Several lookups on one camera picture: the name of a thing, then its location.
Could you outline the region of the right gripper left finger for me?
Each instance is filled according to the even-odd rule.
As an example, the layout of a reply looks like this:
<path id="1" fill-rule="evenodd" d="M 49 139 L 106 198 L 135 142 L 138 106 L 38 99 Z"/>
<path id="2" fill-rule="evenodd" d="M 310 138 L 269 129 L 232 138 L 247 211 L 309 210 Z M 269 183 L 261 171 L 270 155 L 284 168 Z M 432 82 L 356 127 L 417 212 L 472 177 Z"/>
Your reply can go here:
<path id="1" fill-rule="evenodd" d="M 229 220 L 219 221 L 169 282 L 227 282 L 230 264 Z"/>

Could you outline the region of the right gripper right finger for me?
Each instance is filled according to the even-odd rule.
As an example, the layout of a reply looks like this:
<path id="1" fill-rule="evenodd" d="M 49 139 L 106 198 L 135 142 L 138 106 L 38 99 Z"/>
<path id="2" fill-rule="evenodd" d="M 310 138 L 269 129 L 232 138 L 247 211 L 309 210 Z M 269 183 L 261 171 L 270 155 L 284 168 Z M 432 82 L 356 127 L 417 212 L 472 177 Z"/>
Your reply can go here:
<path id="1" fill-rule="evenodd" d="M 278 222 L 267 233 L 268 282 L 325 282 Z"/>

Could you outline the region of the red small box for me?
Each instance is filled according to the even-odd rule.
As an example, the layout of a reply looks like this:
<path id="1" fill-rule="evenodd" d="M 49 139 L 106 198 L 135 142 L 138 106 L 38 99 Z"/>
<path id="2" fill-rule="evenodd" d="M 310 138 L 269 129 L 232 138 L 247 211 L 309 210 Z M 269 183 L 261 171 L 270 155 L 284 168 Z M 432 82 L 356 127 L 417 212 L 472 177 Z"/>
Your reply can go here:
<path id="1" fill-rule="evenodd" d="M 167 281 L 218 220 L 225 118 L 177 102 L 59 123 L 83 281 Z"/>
* * * * *
▸ **Exercise**:
Character for character, reproduce all of the lines above.

▸ **Written answer**:
Several lookups on one camera picture: the name of a thing, then its location.
Could you outline the region of the right gripper left finger for me?
Each instance is filled according to the even-odd rule.
As an example, the layout of a reply looks like this:
<path id="1" fill-rule="evenodd" d="M 49 139 L 106 198 L 135 142 L 138 106 L 38 99 Z"/>
<path id="2" fill-rule="evenodd" d="M 310 138 L 269 129 L 232 138 L 247 211 L 309 210 Z M 269 183 L 261 171 L 270 155 L 284 168 Z M 432 82 L 356 127 L 417 212 L 472 177 Z"/>
Your reply can go here:
<path id="1" fill-rule="evenodd" d="M 229 220 L 219 221 L 169 282 L 227 282 L 230 264 Z"/>

Could you outline the region of the right gripper right finger for me?
Each instance is filled according to the even-odd rule.
As an example, the layout of a reply looks like this:
<path id="1" fill-rule="evenodd" d="M 49 139 L 106 198 L 135 142 L 138 106 L 38 99 Z"/>
<path id="2" fill-rule="evenodd" d="M 310 138 L 269 129 L 232 138 L 247 211 L 309 210 Z M 269 183 L 261 171 L 270 155 L 284 168 Z M 432 82 L 356 127 L 417 212 L 472 177 Z"/>
Your reply can go here:
<path id="1" fill-rule="evenodd" d="M 278 222 L 267 233 L 268 282 L 325 282 Z"/>

Could you outline the region of the red small box for me?
Each instance is filled according to the even-odd rule.
As an example, the layout of a reply looks like this:
<path id="1" fill-rule="evenodd" d="M 49 139 L 106 198 L 135 142 L 138 106 L 38 99 Z"/>
<path id="2" fill-rule="evenodd" d="M 310 138 L 269 129 L 232 138 L 247 211 L 309 210 Z M 269 183 L 261 171 L 270 155 L 284 168 Z M 432 82 L 356 127 L 417 212 L 472 177 Z"/>
Your reply can go here:
<path id="1" fill-rule="evenodd" d="M 167 281 L 218 220 L 225 118 L 177 102 L 59 123 L 83 281 Z"/>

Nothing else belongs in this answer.